"""

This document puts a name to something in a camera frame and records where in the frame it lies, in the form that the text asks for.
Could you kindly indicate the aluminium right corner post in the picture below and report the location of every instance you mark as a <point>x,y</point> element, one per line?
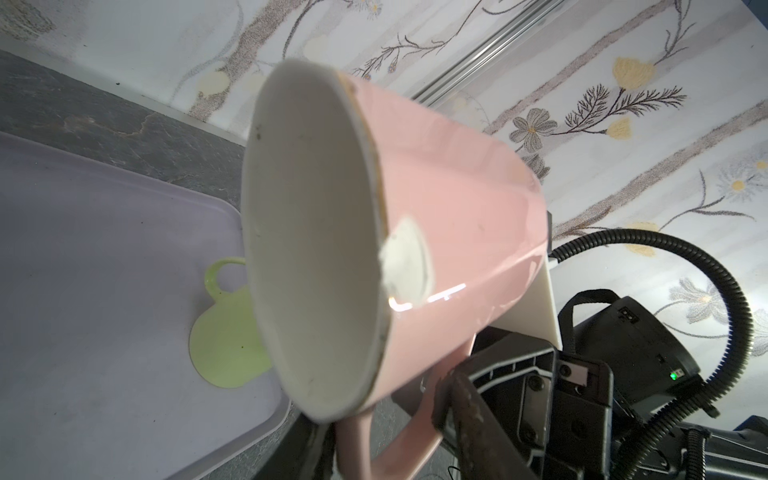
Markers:
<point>532,15</point>

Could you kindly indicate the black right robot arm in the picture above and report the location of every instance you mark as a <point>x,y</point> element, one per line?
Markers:
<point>614,401</point>

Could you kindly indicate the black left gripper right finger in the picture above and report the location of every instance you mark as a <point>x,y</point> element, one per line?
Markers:
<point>494,428</point>

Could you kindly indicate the lavender plastic tray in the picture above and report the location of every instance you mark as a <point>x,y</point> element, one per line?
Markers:
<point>102,278</point>

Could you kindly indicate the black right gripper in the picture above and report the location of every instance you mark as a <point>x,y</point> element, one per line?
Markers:
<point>575,401</point>

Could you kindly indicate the pink ceramic mug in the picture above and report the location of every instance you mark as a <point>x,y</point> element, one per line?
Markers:
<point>380,237</point>

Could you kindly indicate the light green ceramic mug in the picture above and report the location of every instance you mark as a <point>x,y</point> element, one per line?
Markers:
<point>225,345</point>

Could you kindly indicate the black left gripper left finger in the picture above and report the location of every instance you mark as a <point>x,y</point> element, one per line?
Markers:
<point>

"""

**TASK TO COMPLETE**
Find the line that contains "<point>614,401</point>". Write out that line and every line after it through the end of the data, exactly, and nothing else.

**COMPLETED TASK**
<point>614,401</point>

Could you kindly indicate the black left gripper right finger in the picture above and report the location of every instance you mark as a <point>x,y</point> element, one per line?
Markers:
<point>494,428</point>

Could you kindly indicate the lavender plastic tray in the picture above and report the location of every instance you mark as a <point>x,y</point> element, one per line?
Markers:
<point>102,278</point>

Could you kindly indicate the black right gripper in the picture above and report the location of every instance you mark as a <point>x,y</point> element, one per line?
Markers:
<point>575,401</point>

Could you kindly indicate the pink ceramic mug in the picture above and report the location of every instance you mark as a <point>x,y</point> element, one per line?
Markers:
<point>380,237</point>

Could you kindly indicate the light green ceramic mug in the picture above and report the location of every instance you mark as a <point>x,y</point> element, one per line?
Markers:
<point>225,345</point>

Could you kindly indicate the black left gripper left finger in the picture above and report the location of every instance you mark as a <point>x,y</point> element, one per line?
Markers:
<point>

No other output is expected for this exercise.